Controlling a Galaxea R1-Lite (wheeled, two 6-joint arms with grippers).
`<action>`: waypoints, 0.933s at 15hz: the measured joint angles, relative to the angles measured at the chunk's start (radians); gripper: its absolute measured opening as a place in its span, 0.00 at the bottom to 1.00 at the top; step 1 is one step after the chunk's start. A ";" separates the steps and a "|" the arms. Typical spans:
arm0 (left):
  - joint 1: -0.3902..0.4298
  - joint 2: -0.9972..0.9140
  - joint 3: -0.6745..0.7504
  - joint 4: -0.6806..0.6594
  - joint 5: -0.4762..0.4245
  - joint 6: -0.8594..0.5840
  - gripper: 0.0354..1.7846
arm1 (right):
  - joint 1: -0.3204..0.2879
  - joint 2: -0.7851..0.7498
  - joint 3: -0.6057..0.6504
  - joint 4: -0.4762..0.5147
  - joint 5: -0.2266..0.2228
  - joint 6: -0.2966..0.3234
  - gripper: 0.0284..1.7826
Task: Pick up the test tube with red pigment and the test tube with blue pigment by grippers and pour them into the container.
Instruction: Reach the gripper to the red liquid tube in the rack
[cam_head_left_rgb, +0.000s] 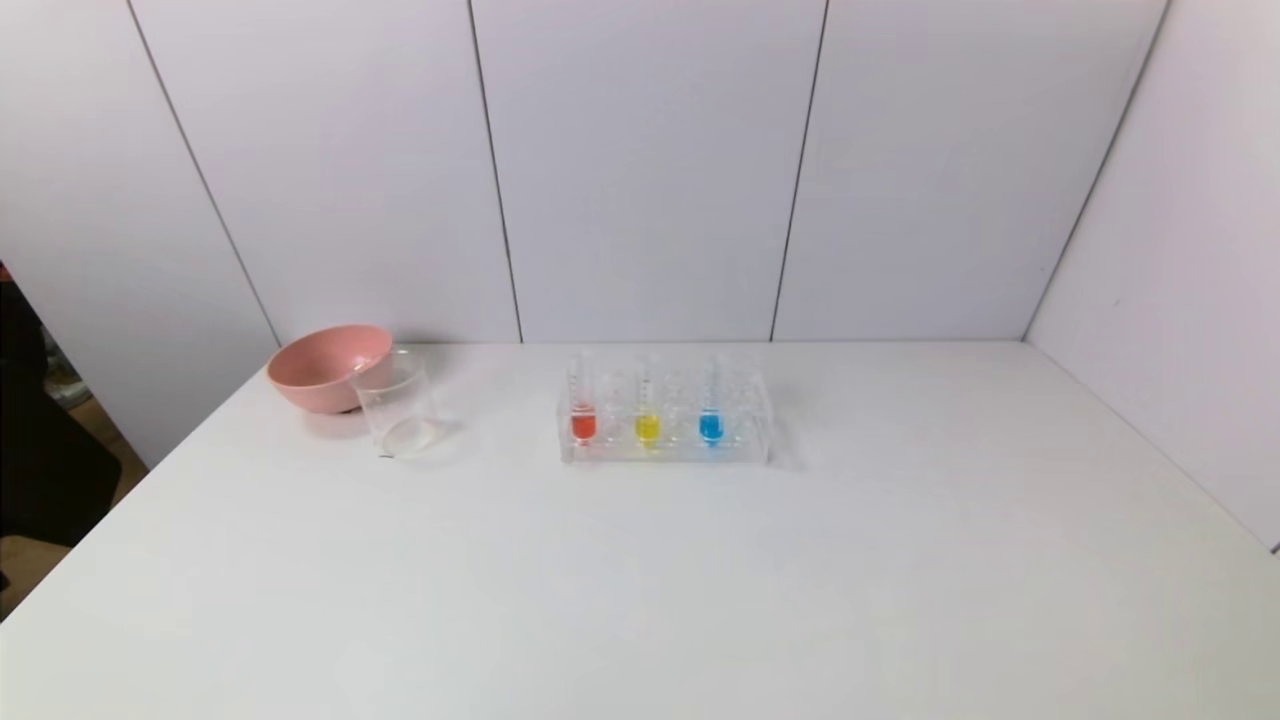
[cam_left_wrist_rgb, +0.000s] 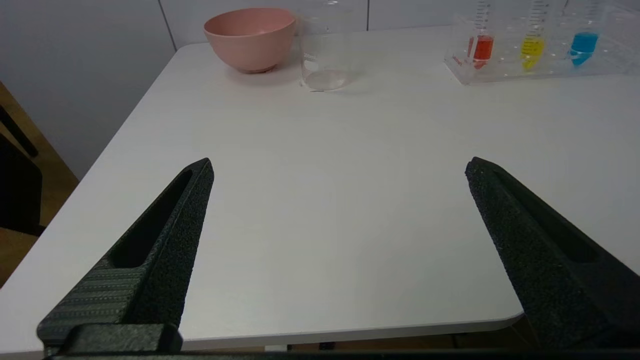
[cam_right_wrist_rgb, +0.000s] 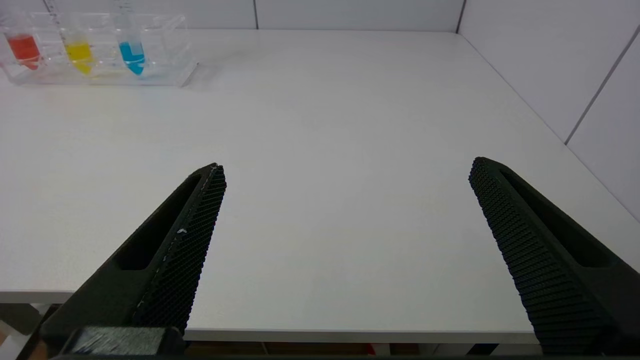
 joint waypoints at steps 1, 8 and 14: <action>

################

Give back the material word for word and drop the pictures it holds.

_REPLY TO THE TASK_
Controlling a Galaxea R1-Lite (wheeled, two 6-joint arms with grippers).
`<action>`: waypoints, 0.933s at 15hz: the measured joint angles, relative to the angles measured at the chunk's start (radians); gripper: its absolute measured opening as a place in its span, 0.00 at the bottom to 1.00 at the top; step 1 is one step after the chunk's start. A ";" separates the steps and a "|" the arms. Typical spans:
arm0 (left):
  - joint 1: -0.3902..0.4298
  - joint 2: -0.9972..0.9140
  - joint 3: -0.6745..0.7504
  - joint 4: -0.6806..0.6594
  - joint 5: -0.4762..0.4245
  - joint 6: -0.8594..0.5840
  - gripper: 0.0354..1.7846
arm1 (right):
  - joint 1: -0.3204..0.2879
  - joint 2: -0.7851..0.7498
  - joint 3: -0.6057..0.6504
  - joint 4: -0.4762..0.5147
  - joint 5: -0.2266..0.2228
  - joint 6: -0.2966..0.3234
  - gripper: 0.0284..1.7826
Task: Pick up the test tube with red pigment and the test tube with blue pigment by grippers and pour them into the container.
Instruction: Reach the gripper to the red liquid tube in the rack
[cam_head_left_rgb, +0.000s] 
[cam_left_wrist_rgb, +0.000s] 
[cam_right_wrist_rgb, +0.000s] 
 joint waypoints at steps 1, 8 and 14: <action>

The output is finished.